Work item: In the data below, find each line carrying the string "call" and copy it out.

Data to examine:
Content starts

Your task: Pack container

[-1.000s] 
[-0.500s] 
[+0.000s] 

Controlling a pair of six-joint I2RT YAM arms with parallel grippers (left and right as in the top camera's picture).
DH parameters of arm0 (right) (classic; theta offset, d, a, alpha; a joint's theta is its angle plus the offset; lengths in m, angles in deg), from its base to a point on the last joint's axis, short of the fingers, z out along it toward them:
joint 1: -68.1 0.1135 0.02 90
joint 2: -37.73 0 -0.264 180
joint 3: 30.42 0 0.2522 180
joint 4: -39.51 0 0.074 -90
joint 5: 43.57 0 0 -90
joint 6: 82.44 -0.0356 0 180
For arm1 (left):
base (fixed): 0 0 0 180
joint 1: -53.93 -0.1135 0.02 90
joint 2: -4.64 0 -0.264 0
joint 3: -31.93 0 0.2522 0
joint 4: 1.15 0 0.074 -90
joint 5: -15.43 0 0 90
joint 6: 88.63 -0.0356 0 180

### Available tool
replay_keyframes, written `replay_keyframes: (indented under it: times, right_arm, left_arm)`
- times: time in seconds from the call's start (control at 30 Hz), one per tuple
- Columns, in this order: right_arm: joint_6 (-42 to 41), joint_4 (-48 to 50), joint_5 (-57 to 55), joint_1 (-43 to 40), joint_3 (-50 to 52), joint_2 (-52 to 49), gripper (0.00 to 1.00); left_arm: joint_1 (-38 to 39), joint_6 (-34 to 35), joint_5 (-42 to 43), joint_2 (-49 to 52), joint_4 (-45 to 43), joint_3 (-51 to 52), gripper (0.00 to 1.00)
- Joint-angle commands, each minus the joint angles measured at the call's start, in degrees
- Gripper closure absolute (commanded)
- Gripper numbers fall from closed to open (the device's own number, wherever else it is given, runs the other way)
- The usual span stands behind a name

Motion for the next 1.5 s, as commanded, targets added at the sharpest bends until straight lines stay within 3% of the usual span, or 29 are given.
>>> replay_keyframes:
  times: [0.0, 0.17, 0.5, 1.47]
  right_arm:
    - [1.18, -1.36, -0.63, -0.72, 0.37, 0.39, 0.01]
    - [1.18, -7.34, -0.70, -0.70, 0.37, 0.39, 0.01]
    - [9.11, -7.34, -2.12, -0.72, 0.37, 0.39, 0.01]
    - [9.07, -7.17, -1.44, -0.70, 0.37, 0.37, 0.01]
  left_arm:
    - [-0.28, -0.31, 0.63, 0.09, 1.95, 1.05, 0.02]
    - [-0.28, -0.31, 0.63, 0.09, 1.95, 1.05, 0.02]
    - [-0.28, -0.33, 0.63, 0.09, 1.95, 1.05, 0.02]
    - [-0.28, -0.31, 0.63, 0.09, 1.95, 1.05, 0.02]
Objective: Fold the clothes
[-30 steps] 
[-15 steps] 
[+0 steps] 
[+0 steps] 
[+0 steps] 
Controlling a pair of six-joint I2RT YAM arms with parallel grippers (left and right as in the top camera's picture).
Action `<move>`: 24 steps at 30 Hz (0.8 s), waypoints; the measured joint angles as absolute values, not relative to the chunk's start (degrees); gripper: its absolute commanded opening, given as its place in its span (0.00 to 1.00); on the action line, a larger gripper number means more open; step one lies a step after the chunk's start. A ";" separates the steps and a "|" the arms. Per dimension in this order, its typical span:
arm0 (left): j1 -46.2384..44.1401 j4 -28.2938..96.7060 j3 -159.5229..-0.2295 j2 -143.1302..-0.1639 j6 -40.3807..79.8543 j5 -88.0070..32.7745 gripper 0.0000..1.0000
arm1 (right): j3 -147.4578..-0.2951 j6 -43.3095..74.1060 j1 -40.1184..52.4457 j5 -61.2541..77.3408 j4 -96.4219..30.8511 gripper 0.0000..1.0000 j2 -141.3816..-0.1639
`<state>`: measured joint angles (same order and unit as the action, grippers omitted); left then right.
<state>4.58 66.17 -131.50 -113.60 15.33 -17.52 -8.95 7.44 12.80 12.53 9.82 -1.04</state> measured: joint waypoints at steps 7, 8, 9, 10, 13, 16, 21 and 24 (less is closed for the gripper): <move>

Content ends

Answer to this problem:
- times: time in seconds from the call's start (control at 30 Hz), one per tuple
- Joint-angle commands, each minus the joint angles measured at the call's start, in degrees

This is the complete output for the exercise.